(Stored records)
____
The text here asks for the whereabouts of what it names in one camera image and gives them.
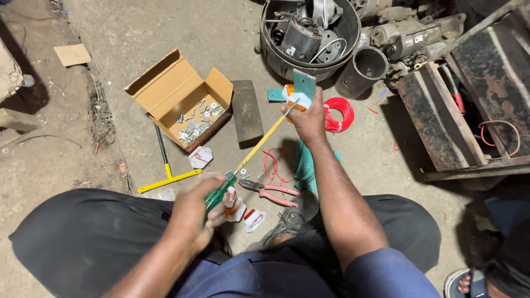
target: blue shirt
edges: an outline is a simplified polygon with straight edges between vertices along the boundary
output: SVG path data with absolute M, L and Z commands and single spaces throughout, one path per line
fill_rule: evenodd
M 168 297 L 335 297 L 318 273 L 282 249 L 278 261 L 260 252 L 240 253 L 222 265 L 194 260 Z M 440 297 L 423 273 L 391 248 L 353 260 L 344 278 L 351 297 Z

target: small white packet
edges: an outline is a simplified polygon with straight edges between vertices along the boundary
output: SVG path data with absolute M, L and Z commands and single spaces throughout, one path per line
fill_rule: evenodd
M 265 221 L 265 212 L 259 212 L 255 209 L 250 210 L 250 212 L 245 215 L 246 232 L 254 232 L 263 221 Z

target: forearm
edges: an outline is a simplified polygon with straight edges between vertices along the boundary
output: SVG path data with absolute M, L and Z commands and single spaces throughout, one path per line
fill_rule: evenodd
M 386 235 L 325 139 L 308 146 L 313 156 L 320 210 L 342 271 L 356 257 L 388 247 Z
M 166 232 L 104 297 L 165 297 L 195 255 L 186 241 Z

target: yellow screwdriver
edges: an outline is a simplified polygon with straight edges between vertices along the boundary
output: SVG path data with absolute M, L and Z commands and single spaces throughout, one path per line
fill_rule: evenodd
M 232 185 L 234 185 L 236 183 L 236 181 L 237 181 L 237 177 L 236 177 L 237 172 L 239 172 L 246 165 L 246 163 L 248 163 L 249 160 L 256 154 L 256 152 L 267 141 L 267 139 L 272 135 L 272 133 L 285 120 L 285 118 L 289 115 L 289 113 L 291 113 L 291 111 L 296 106 L 296 104 L 298 103 L 299 100 L 300 100 L 300 98 L 297 99 L 293 103 L 293 105 L 283 115 L 281 115 L 280 119 L 278 119 L 278 121 L 276 121 L 276 123 L 274 123 L 274 125 L 263 136 L 263 138 L 261 138 L 259 143 L 257 143 L 256 146 L 254 146 L 252 151 L 237 166 L 237 169 L 235 170 L 235 172 L 234 173 L 232 173 L 232 172 L 226 173 L 225 174 L 225 177 L 226 177 L 225 182 L 223 182 L 223 184 L 221 184 L 221 186 L 219 188 L 214 190 L 208 197 L 206 197 L 206 199 L 205 199 L 205 202 L 206 202 L 206 214 L 208 214 L 208 212 L 210 212 L 212 209 L 214 209 L 215 206 L 217 206 L 217 204 L 221 203 L 221 201 L 223 200 L 224 193 L 228 191 L 228 188 L 230 186 L 232 186 Z

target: black handle
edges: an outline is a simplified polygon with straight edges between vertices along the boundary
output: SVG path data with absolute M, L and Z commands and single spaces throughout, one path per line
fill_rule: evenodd
M 160 145 L 160 150 L 162 151 L 162 158 L 164 159 L 164 164 L 167 164 L 167 156 L 165 155 L 164 141 L 162 141 L 162 134 L 160 133 L 160 128 L 155 123 L 156 137 L 158 138 L 158 144 Z

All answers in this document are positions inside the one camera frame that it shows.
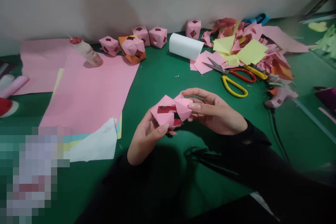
____
What to produce:
Pictures are not part of the copy; transcribe the rest of the data verbatim.

Expected answer:
The text here asks for the whereabouts of what it names in one camera image and gives them.
target: blue shirt
edges: an outline is a simplified polygon with straight edges between vertices along the boundary
output: SVG path data with absolute M, L and Z commands and single spaces throughout, one path per line
fill_rule: evenodd
M 168 297 L 335 297 L 318 273 L 282 249 L 278 261 L 260 252 L 240 253 L 222 265 L 194 260 Z M 440 297 L 423 273 L 391 248 L 353 260 L 344 278 L 351 297 Z

target: small white packet
edges: an outline is a simplified polygon with straight edges between vertices along the boundary
output: SVG path data with absolute M, L and Z commands and single spaces throughout, one path per line
fill_rule: evenodd
M 265 221 L 265 212 L 259 212 L 255 209 L 250 210 L 250 212 L 245 215 L 246 232 L 254 232 L 263 221 Z

target: forearm
edges: an outline is a simplified polygon with straight edges between vertices along the boundary
output: SVG path data with absolute M, L and Z commands and single spaces throughout, one path per line
fill_rule: evenodd
M 386 235 L 325 139 L 308 146 L 313 156 L 320 210 L 342 271 L 356 257 L 388 247 Z
M 166 232 L 104 297 L 165 297 L 195 255 L 186 241 Z

target: yellow screwdriver
edges: an outline is a simplified polygon with straight edges between vertices along the boundary
output: SVG path data with absolute M, L and Z commands and single spaces throughout, one path per line
fill_rule: evenodd
M 232 185 L 234 185 L 236 183 L 236 181 L 237 181 L 237 177 L 236 177 L 237 172 L 239 172 L 246 165 L 246 163 L 248 163 L 249 160 L 256 154 L 256 152 L 267 141 L 267 139 L 272 135 L 272 133 L 285 120 L 285 118 L 289 115 L 289 113 L 291 113 L 291 111 L 296 106 L 296 104 L 298 103 L 299 100 L 300 100 L 300 98 L 297 99 L 293 103 L 293 105 L 283 115 L 281 115 L 280 119 L 278 119 L 278 121 L 276 121 L 276 123 L 274 123 L 274 125 L 263 136 L 263 138 L 261 138 L 259 143 L 257 143 L 256 146 L 254 146 L 252 151 L 237 166 L 237 169 L 235 170 L 235 172 L 234 173 L 232 173 L 232 172 L 226 173 L 225 174 L 225 177 L 226 177 L 225 182 L 223 182 L 223 184 L 221 184 L 221 186 L 219 188 L 214 190 L 208 197 L 206 197 L 206 199 L 205 199 L 205 202 L 206 202 L 206 214 L 208 214 L 208 212 L 210 212 L 212 209 L 214 209 L 215 206 L 217 206 L 217 204 L 221 203 L 221 201 L 223 200 L 224 193 L 228 191 L 228 188 L 230 186 L 232 186 Z

target: black handle
edges: an outline is a simplified polygon with straight edges between vertices along the boundary
output: SVG path data with absolute M, L and Z commands and single spaces throughout, one path per line
fill_rule: evenodd
M 160 145 L 160 150 L 162 151 L 162 158 L 164 159 L 164 164 L 167 164 L 167 156 L 165 155 L 164 141 L 162 141 L 162 134 L 160 133 L 160 128 L 155 123 L 156 137 L 158 138 L 158 144 Z

All answers in this document are positions inside the one camera frame that it shows.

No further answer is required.